Он снова и снова говорил ей об операции. Однако Василиса об этом и слышать не хотела, ссылаясь на божью волю, которая все так ей определила… Павел Алексеевич сердился, не мог ее понять, пытался, пользуясь ее же логикой, убедить ее, что божья воля в том и заключается, чтобы врач, на то и призванный, чтобы оперировать ослепших, произвел над ней операцию и она снова бы увидела свет – пусть хоть во славу божью… Она мотала головой, и тогда он сердился еще более, обвинял ее в трусости, безграмотности и юродстве…

Всякий раз, выпив чуть больше обыкновенного, Павел Алексеевич заново приступал к Василисе. Но никакие доводы разума до нее не доходили. Как-то раз Тома, вовсе не сговариваясь с Павлом Алексеевичем, а просто-напросто втащив на пятый этаж (лифт в тот день не работал) огромный тюк постельного белья из прачечной и обессилев, случайно обронила единственно убедительные слова:

— Ты, тетя Вася, смотри, какая здоровенная, на тебе хоть воду вози, а все молишься… Сходила бы что ли со мной вместе…

Тома, несмотря на мизерность своего сложения, на самом деле тоже была из породы выносливых – целыми днями возилась со своими зелеными детками, упершись носом в землю, копала, полола без устали. Крестьянская кровь все-таки заговорила в ней: то, чего она не хотела делать для пошлой свеклы и моркови, делала с нежностью и страстью для рододендронов и шуазий.

Домашнюю работу, которой ей теперь приходилось заниматься все больше и больше, она никогда не любила, а теперь она еще и училась в вечернем техникуме и была действительно очень занята…

Упрек этот, сгоряча высказанный Томой, Василиса носила в себе целые сутки. Думала, как всегда, медленно и настойчиво, призвала мать Анатолию для помощи. Наконец воскресным вечером, после ужина, сообщила Павлу Алексеевичу, что согласна на операцию.

— Ты же не хотела, – удивился Павел Алексеевич. – Надо сначала окулисту тебя показать. Проконсультировать… Может, и не возьмутся…

— А чего не возьмутся? Я согласная. Пусть режут…

Противопоказаний к операции врачи не нашли. Спустя две недели Василису Гавриловну прооперировали в глазном институте на улице Горького. Зрение восстановилось до шестидесяти процентов, и Василиса вернулась к своей прежней хозяйственной жизни – снова ходила по магазинам, стояла в очередях, варила еду и стирала. Только походка ее осталась неуверенной, настороженной, она как будто несла хрупкую драгоценность – свой единственный прозревший глаз.
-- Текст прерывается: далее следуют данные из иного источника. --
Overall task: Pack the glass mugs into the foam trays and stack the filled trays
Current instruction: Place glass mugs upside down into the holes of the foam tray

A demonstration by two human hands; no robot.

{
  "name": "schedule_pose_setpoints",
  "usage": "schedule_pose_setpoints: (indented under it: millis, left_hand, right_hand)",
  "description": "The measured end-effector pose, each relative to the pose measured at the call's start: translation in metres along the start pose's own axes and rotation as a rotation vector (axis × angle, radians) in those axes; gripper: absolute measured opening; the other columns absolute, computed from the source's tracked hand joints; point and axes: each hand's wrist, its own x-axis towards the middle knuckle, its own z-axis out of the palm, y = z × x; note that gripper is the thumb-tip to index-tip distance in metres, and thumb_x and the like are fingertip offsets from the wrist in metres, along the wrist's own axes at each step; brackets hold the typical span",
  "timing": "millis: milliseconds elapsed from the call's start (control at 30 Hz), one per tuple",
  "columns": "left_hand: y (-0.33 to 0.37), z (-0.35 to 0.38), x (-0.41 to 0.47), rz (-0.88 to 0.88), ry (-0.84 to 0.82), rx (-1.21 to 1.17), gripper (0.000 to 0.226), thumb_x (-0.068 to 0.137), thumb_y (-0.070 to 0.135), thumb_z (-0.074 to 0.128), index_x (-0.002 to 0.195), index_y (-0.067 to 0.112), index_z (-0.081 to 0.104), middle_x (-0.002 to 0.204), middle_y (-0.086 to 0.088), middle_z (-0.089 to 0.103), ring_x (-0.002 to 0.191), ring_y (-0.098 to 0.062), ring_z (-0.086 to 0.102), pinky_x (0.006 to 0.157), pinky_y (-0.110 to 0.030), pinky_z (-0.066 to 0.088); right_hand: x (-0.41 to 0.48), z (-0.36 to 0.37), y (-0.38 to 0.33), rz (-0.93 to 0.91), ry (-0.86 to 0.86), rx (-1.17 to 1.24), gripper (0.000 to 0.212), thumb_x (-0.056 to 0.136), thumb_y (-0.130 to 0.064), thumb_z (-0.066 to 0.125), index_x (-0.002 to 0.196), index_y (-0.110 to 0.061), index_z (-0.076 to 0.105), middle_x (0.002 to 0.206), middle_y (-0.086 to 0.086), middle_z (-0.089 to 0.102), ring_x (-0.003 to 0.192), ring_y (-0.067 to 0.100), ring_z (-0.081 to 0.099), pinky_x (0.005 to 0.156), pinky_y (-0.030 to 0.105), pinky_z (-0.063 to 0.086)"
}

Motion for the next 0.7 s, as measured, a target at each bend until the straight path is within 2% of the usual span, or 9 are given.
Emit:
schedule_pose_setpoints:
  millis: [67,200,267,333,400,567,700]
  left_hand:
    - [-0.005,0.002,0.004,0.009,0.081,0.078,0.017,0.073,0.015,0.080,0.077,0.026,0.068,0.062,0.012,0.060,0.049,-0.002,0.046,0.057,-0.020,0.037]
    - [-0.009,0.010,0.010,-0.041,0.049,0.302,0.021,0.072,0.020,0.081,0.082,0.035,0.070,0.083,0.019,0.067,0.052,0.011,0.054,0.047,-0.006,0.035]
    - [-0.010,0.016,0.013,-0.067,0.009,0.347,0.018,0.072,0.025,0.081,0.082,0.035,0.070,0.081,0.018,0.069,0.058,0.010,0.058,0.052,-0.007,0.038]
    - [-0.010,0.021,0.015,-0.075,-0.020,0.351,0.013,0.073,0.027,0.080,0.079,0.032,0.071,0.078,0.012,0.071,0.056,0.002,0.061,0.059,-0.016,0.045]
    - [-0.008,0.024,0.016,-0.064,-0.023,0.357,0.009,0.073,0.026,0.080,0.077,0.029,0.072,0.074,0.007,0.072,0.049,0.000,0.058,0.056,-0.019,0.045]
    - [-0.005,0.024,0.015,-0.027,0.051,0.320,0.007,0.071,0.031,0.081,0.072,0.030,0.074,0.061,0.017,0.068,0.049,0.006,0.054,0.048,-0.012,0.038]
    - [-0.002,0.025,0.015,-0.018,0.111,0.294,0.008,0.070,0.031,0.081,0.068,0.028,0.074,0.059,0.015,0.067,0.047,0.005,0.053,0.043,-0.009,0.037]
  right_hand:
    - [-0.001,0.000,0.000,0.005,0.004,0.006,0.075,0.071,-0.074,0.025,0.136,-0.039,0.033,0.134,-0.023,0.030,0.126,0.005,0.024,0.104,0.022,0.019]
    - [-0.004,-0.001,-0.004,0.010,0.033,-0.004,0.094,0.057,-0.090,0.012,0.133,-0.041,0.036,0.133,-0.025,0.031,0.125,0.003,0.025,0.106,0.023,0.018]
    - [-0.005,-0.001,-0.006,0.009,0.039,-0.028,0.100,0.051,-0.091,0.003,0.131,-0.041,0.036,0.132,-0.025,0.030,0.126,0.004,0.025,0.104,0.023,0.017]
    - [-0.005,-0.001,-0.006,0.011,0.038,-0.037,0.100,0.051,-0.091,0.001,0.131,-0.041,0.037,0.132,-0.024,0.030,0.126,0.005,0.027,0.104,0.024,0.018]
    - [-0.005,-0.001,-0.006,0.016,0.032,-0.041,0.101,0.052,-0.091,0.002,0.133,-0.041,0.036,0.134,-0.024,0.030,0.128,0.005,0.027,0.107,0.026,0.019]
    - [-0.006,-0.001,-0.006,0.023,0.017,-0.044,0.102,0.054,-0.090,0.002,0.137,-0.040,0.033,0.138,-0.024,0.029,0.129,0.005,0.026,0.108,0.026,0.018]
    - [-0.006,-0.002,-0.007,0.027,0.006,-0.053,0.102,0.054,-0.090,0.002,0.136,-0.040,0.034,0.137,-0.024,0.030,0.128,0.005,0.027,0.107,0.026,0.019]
Слова Павла Алексеевича о божьей воле, которая совершается руками врачей, достигли ее сердца. Хотя она прекрасно помнила всю операцию, произведенную под местным наркозом, начиная от первого, остро болезненного укола в самый глаз, до того момента, когда сняли повязку и она увидела людей, смутных и шатких, как деревья под ветром, ей постоянно вспоминался евангельский рассказ об исцелении слепорожденного, и врачебное копошение над ее онемевшим глазом она соединяла с прикосновением Спасителя к мертвому глазу того молодого слепца.